Traveling to Barcelona with a group of French students can be aneurysm inducing experience. While having ditched the group and tour of the city within the first 15 minutes of the first day (I actually want to see the city, not the tourist sites) I found myself forced to communicate in Spanish, French and English all at the same time. I ended up speaking the long language, to the wrong person more often than not. The Catalan Spanish that pervades Barcelona also represents a point of departure. It is as though French grammatical rules were applied to Spanish.
The city, despite its geographical enormity is densely populated. While the downtown area is touristy, and one can get by in English, the older parts of the city are very different. Bars with tapas and old Catalan men playing dominoes and arguing about everything from politics to football, to the weather jut up against the trendy areas. And of course there is the flood of Latin Americans – a shockingly large percentage of them Chileans who fled during the Pinochet regime and who have never returned.
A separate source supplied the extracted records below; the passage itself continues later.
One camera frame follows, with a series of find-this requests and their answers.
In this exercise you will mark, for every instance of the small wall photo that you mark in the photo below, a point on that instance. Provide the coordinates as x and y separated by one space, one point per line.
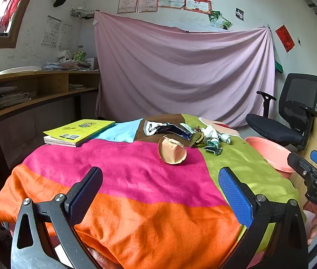
239 14

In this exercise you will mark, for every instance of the white crumpled tissue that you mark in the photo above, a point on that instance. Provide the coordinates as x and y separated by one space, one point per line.
211 133

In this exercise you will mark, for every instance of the yellow book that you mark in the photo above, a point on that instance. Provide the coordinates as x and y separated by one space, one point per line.
82 127

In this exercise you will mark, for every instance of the green hanging basket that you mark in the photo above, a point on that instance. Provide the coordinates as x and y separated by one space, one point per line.
278 67

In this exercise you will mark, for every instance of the wall calendar sheet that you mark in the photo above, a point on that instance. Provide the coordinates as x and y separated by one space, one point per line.
66 35
50 32

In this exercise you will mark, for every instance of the green wall photos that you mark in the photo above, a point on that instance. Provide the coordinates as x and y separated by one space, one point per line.
220 20

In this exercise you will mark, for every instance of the pink hanging cloth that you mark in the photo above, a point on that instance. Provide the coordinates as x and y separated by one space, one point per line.
175 70

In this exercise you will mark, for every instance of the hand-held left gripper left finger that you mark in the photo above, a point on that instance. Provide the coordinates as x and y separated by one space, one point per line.
84 199

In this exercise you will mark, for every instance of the pile of books and papers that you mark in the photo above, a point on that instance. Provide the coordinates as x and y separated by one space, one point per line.
66 65

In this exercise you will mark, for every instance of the white pink book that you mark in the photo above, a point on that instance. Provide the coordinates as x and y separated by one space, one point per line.
60 142

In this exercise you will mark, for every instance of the black office chair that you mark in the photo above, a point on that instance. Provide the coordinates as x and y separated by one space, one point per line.
276 131

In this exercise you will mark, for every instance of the stack of papers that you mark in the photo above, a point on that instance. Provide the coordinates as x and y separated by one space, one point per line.
12 99

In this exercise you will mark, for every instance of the white green ointment tube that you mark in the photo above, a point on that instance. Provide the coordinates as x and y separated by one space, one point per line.
225 138

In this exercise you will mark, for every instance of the pink plastic basin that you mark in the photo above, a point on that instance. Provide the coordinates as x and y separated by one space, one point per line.
267 152

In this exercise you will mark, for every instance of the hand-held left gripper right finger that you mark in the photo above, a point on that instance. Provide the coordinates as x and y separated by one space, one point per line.
235 196

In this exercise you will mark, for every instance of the tan paper cup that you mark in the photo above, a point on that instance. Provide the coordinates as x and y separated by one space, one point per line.
172 152

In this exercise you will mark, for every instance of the wooden shelf desk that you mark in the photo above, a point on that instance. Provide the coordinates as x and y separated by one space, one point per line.
35 84

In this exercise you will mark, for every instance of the green plant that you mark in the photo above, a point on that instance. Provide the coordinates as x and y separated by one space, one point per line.
79 55

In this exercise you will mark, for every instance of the white box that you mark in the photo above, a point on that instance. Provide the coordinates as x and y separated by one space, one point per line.
91 63

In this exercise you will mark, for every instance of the multicoloured patchwork blanket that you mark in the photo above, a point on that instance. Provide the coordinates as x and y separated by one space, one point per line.
136 173

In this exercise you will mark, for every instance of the white basin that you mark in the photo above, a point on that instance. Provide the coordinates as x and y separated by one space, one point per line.
17 69

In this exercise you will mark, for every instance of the green crumpled wrapper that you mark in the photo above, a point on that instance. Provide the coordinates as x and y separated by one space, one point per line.
213 147

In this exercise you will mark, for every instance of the red paper wall decoration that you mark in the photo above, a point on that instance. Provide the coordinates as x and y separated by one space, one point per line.
285 37

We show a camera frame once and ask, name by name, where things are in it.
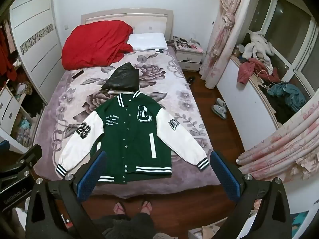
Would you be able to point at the loose pink floral curtain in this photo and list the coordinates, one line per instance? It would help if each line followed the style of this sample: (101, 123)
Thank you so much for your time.
(281, 144)

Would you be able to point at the white nightstand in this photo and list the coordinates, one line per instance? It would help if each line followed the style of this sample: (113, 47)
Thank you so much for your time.
(190, 56)

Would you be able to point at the beige bed headboard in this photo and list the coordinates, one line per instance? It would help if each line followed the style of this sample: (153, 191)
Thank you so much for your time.
(149, 17)

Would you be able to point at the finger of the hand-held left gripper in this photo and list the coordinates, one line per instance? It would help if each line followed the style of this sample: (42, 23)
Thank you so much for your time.
(27, 157)
(3, 145)

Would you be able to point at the window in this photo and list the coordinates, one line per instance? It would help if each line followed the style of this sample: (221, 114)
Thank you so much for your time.
(286, 17)

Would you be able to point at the person's foot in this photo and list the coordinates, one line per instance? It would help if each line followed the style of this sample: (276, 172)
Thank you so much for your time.
(119, 208)
(146, 206)

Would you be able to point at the red garment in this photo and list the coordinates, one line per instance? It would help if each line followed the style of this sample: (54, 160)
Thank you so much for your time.
(248, 69)

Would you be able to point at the clutter of small toiletries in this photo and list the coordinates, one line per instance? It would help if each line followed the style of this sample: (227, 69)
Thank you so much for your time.
(185, 42)

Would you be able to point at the black garment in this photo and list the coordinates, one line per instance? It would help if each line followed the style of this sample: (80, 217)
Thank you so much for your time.
(282, 112)

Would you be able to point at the grey slipper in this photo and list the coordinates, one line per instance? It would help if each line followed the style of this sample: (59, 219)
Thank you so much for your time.
(220, 103)
(218, 112)

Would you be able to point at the green and white varsity jacket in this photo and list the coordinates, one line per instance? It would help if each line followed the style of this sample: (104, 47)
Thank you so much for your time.
(134, 142)

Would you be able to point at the red duvet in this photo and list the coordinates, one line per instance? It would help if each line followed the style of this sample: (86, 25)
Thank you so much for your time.
(96, 44)

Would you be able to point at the tied pink floral curtain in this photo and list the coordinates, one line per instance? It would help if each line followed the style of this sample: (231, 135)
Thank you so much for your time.
(225, 29)

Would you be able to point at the black shoe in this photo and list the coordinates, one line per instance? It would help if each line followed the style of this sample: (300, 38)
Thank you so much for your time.
(191, 80)

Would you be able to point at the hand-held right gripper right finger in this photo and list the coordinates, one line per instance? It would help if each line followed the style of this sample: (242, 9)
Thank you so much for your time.
(223, 173)

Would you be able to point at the hanging red clothes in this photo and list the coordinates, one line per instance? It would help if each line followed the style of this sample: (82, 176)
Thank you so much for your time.
(6, 54)

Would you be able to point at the floral covered bed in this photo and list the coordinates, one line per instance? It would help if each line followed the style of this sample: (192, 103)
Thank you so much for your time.
(179, 84)

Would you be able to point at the black remote control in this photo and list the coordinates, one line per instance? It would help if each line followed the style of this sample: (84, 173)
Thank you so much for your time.
(77, 74)

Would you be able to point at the person's left foot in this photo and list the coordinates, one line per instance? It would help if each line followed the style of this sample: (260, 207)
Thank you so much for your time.
(119, 208)

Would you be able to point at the white pillow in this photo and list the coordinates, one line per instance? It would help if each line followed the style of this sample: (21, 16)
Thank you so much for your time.
(147, 41)

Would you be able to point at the white fluffy garment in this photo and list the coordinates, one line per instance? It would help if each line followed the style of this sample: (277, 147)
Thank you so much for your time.
(259, 46)

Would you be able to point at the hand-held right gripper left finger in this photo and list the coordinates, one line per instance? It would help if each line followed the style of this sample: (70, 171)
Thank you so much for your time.
(90, 175)

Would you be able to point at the person's right foot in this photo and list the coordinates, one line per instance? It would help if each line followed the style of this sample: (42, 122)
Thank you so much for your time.
(146, 206)

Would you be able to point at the person's dark pants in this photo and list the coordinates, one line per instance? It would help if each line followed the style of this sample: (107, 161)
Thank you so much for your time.
(124, 226)

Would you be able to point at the black hooded jacket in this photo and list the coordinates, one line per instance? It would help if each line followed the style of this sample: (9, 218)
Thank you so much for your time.
(123, 78)

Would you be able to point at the white drawer unit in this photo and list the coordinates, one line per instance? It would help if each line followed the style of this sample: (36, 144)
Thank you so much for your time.
(10, 114)

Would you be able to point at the cardboard box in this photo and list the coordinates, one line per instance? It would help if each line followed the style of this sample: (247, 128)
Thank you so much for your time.
(204, 232)

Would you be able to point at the teal garment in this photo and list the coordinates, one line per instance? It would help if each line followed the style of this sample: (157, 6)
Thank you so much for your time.
(289, 94)

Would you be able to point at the white wardrobe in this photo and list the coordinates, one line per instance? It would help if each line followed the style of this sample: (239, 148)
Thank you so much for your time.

Much like a Roberto Bolano novel, they all seem to wear beards and long hair, work odd-jobs and lead double lives as poets, or more commonly, failed poets. They run stands that sell Che and Communist kitsch by day to unthinking American tourists and by night comport in bars and coffee shops.
One can stumble around the city and see high modernism and tradition at once. There are whole streets dedicated to preserving Gaudi architecture that embodies this. While there is progress there remains the sense that things can be left until manana. Still, this is the part of the Spain that never broke under Franco, that always resisted and one gets a real sense of that from the city as a whole. Self-determination is crucial to the mentality of the city. It is so made so as to be able to accommodate everyone. In the sort of place where people can live their lives without expectation and without upsetting a set social order. People are exposed to everyone and everything and so they practice live and let live. To me this is a certain high water mark of Western civilization – that interaction with the other and the willingness to accept it.